The three-paper structure
A-Level biology is three written papers plus a separate practical endorsement. According to the AQA specification, each paper is 2 hours long. Paper 1 and paper 2 are worth 91 marks each, paper 3 is worth 78 marks. Edexcel and OCR sit the same content under slightly different paper splits, but the overall shape is similar.
Paper 1 covers the first half of the course: biological molecules, cells, exchange surfaces, and genetic information. Paper 2 covers the second half: energy transfers, response to the environment, genetics, populations and ecosystems. Both mix short answer questions with longer structured ones.
Paper 3 is the synoptic paper, and it's where students tend to get caught out. It pulls content from the whole course, includes practical skills and data analysis questions, and finishes with a 25-mark essay that asks you to write across multiple topics from a one-line prompt. The essay alone is worth roughly a third of paper 3, so a weak essay can drag your overall grade down even if the rest went well.
A-Level biology is a linear qualification (it has been since the 2017 reform), which means you can't resit individual papers. If you want a new grade on your certificate, you sit all three papers again in the same series. Strong paper 1 marks from your first attempt don't carry forward.
The practical endorsement
This is the question almost every biology resitter asks first. A-Level biology has a separate practical endorsement, graded pass or fail, that sits alongside the letter grade on your certificate. Per the AQA, Edexcel, and OCR specifications, it's assessed by your teachers across 12 required practicals during the two-year course, not in an exam.
If you passed the endorsement on your first attempt, it carries over. You don't need to redo it. Your certificate already shows the pass, and your new written-paper grade replaces the old one without touching the endorsement.
If you didn't pass it, or you sat the A-Level without one (which happens if you self-studied as a private candidate), you have two options. Re-enrol at a school or college that can supervise the 12 practicals across the year, or sit the papers without it. Biology-heavy courses (medicine, dentistry, biomedical sciences, veterinary medicine) usually want to see the practical pass, so this matters more than students assume.
Private candidates can sit the written papers without the practical endorsement, but the certificate will show "not classified" for practical competency. Check what your target university or course actually requires before deciding to skip it.
Common reasons to resit biology
Most A-Level biology resitters fall into one of three camps.

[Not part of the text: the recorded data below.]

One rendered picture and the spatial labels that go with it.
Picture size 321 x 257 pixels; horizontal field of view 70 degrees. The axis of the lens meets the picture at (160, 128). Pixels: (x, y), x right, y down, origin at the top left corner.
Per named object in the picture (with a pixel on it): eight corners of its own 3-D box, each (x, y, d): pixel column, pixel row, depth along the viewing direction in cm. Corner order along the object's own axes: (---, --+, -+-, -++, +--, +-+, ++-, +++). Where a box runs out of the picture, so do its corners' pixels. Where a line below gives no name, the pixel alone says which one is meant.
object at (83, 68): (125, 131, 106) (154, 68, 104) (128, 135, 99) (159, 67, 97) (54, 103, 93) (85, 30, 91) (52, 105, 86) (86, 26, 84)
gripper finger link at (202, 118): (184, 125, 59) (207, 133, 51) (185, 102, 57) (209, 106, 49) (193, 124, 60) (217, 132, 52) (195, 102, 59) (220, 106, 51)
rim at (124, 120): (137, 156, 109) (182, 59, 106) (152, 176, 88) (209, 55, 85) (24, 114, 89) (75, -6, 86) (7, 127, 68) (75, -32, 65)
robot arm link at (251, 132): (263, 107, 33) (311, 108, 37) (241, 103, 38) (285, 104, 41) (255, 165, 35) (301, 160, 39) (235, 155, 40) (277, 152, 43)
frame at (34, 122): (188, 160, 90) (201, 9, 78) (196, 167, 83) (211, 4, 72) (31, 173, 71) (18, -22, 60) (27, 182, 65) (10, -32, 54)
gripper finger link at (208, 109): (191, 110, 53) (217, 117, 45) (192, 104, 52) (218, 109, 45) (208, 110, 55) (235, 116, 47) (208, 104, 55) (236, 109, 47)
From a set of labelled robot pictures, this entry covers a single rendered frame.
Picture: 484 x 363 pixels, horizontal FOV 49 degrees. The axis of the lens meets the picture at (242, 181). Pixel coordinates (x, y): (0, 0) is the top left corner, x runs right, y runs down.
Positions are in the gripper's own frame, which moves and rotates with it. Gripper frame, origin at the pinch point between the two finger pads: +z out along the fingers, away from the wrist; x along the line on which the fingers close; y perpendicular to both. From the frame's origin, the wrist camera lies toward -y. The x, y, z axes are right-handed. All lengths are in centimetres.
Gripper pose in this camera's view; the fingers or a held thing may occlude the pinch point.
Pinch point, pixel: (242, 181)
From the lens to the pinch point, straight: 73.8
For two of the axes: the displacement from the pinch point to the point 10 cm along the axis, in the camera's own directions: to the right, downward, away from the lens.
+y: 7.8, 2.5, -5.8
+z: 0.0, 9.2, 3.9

Medicine offer holders make up the biggest group. Most UK medical schools want an A or A* in biology, and if you got a B with everything else in place, a resit is often the difference between reapplying with a competitive profile and starting a different course. Per UCAS, medicine remains one of the most over-subscribed degree subjects, so grade margins matter.
Biomedical sciences, dentistry, and veterinary medicine applicants are the second group. These courses typically want AAA or AAB with biology as a required subject. If biology was your weakest of three sciences, lifting it by a grade often opens up offers that were previously out of reach.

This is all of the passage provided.